§ What you need to do: Everything in the listing below should be repeated exactly, apart from the pictures.

§ Data excerpt:
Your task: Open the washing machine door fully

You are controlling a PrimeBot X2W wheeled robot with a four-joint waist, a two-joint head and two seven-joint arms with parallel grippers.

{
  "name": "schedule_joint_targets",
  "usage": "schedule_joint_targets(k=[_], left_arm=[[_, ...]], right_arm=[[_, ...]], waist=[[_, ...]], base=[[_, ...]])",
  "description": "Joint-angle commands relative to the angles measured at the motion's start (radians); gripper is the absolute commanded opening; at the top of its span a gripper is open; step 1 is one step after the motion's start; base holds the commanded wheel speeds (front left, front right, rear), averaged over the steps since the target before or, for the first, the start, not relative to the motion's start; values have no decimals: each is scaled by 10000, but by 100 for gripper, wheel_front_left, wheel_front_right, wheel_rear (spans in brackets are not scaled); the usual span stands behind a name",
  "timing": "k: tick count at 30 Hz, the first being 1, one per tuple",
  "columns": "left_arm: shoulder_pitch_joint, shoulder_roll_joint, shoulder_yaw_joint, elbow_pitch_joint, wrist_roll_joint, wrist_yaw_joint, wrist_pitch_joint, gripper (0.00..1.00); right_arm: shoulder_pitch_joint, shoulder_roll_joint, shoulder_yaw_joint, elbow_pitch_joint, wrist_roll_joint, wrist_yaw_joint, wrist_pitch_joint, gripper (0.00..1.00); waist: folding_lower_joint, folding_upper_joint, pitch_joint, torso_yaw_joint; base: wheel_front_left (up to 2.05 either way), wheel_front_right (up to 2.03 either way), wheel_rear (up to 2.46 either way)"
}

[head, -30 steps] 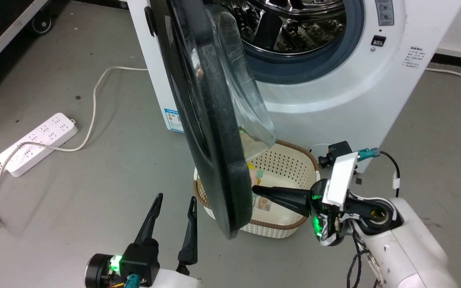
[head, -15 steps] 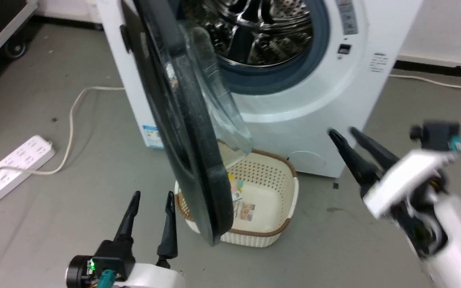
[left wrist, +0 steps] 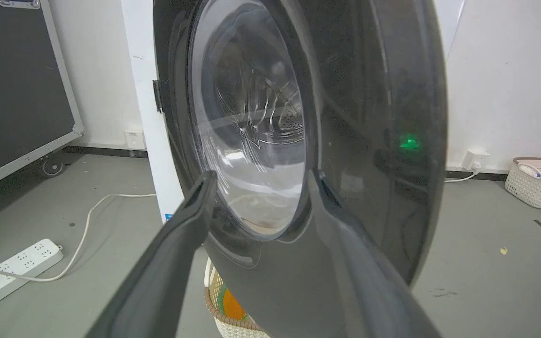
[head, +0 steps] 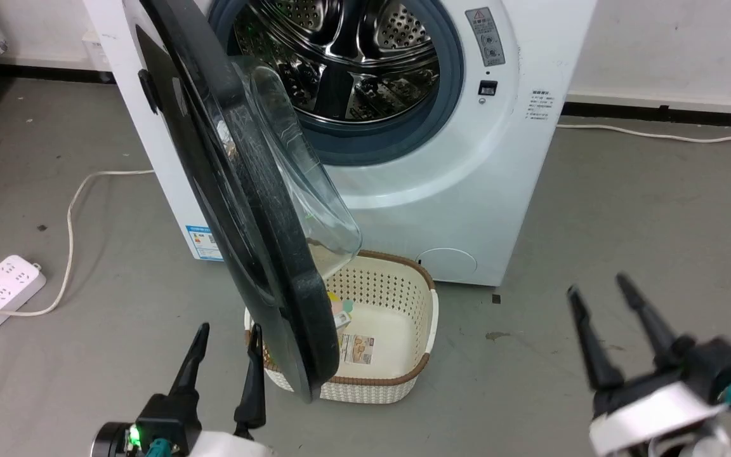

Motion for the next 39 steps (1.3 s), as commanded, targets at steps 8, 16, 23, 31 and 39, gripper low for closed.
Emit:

§ Written response:
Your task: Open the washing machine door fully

You are controlling a PrimeBot X2W wheeled robot with a four-joint waist, a two-joint head and two seven-joint arms with parallel grippers.

{
  "name": "schedule_joint_targets",
  "usage": "schedule_joint_targets(k=[_], left_arm=[[_, ...]], right_arm=[[_, ...]], waist=[[_, ...]], base=[[_, ...]])",
  "description": "Joint-angle commands relative to the angles measured at the motion's start (radians); gripper is the absolute commanded opening; at the top of its span a gripper is open; step 1 is one step after the motion's start; base holds the commanded wheel speeds (front left, front right, rear), averaged over the steps since the target before or, for the first, the start, not relative to the motion's start; values have no decimals: each is scaled by 10000, but by 100 for gripper, wheel_front_left, wheel_front_right, wheel_rear (spans in brackets are not scaled); the usual span stands behind a name",
  "timing": "k: tick count at 30 Hz, the first being 1, one per tuple",
  "columns": "left_arm: shoulder_pitch_joint, shoulder_roll_joint, shoulder_yaw_joint, elbow_pitch_joint, wrist_roll_joint, wrist_yaw_joint, wrist_pitch_joint, gripper (0.00..1.00); right_arm: shoulder_pitch_joint, shoulder_roll_joint, shoulder_yaw_joint, elbow_pitch_joint, wrist_roll_joint, wrist_yaw_joint, wrist_pitch_joint, gripper (0.00..1.00); waist: folding_lower_joint, folding_upper_joint, pitch_joint, torso_yaw_joint; base: wheel_front_left (up to 2.05 either way), wheel_front_right (up to 2.03 either way), wheel_rear (up to 2.46 either way)"
}

[head, -30 steps] 
[head, -15 steps] 
[left wrist, +0 steps] 
[head, +0 steps] 

Motion for the next 39 steps (1.3 s), as commanded, targets at steps 8, 16, 23, 31 and 39, gripper low for closed.
Emit:

Nothing further is needed for the answer.